- Location: Adirondack Park New York USA
- Nearest city: Keene Valley, NY
- Coordinates: 44°04′23″N 73°44′06″W﻿ / ﻿44.07303°N 73.73508°W
- Area: 23,688 acres (95.86 km^{2})
- Established: 1972
- Governing body: New York State Department of Environmental Conservation

= Giant Mountain Wilderness Area =

Wilderness area in New York, United States

The Giant Mountain Wilderness Area (GMWA) is a protected area of the New York Forest Preserve in Adirondack Park, located in the towns of Elizabethtown and Keene in Essex County. It is roughly bounded by NY 9N on the north, NY 73 on the west and south and US 9 on the east. It contains two prominent Adirondack peaks, Giant Mountain and Rocky Peak Ridge, as well as two bodies of water covering 7 acre, 33 mi of hiking trails, and a single lean-to. The land was first designated as a wilderness area in 1972.

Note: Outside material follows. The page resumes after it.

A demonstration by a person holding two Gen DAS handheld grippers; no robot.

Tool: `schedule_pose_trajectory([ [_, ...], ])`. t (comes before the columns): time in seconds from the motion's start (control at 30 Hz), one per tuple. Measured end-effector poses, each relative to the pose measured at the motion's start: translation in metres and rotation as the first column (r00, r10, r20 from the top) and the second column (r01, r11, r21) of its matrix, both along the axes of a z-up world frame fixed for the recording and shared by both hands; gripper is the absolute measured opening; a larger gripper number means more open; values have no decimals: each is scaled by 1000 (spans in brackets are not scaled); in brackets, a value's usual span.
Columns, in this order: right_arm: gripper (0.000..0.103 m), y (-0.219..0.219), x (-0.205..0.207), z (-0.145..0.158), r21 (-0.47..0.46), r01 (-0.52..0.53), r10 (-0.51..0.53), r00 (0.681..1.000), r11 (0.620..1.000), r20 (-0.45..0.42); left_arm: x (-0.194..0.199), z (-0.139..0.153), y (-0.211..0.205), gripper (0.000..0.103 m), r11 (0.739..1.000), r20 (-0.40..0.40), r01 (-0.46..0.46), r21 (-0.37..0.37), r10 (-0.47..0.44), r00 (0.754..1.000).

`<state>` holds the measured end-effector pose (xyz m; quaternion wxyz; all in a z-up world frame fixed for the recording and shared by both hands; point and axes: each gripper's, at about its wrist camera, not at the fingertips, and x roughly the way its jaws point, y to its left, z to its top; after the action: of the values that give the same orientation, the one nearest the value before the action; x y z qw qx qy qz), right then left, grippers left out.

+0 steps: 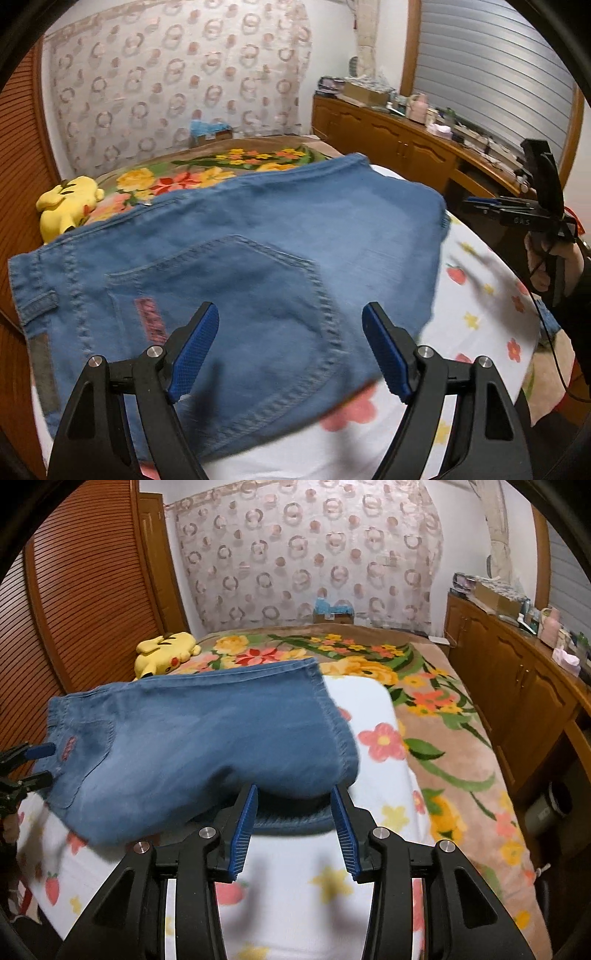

Much of the old-growth forest in GMWA was logged by timber companies during the 19th century. The land was reacquired by the state to add to the forest preserve in the 20th century. Forest fires in 1903, 1908, and 1909 destroyed one-third of the forest and altered the area's landscape. The 1903 fire stripped Giant Mountain and Rocky Peak Ridge of their topsoil, leaving bare rock that remains exposed at their peaks today. The landscape was also altered by a 1963 storm which formed landslides on the mountains in the area. A variety of forest cover now exists in the area. The higher elevations on the slopes of the mountains contain spruce, balsa, and white birch, while lower elevations contain oak, maple, basswood, and white-ash. Some stands of old-growth eastern hemlock remain near Roaring Brook Falls.

The GMWA is primarily used by hikers, who travel to the mountain summits located within, as well as other geographic features of the area, such as the Giant's Washbowl, a pond on the lower slopes of Giant Mountain, Roraing Brook Falls along Route 73, and Gusty Gap, a sharp col between Giant Mountain and Rocky Peak Ridge. The area is also used by hunters.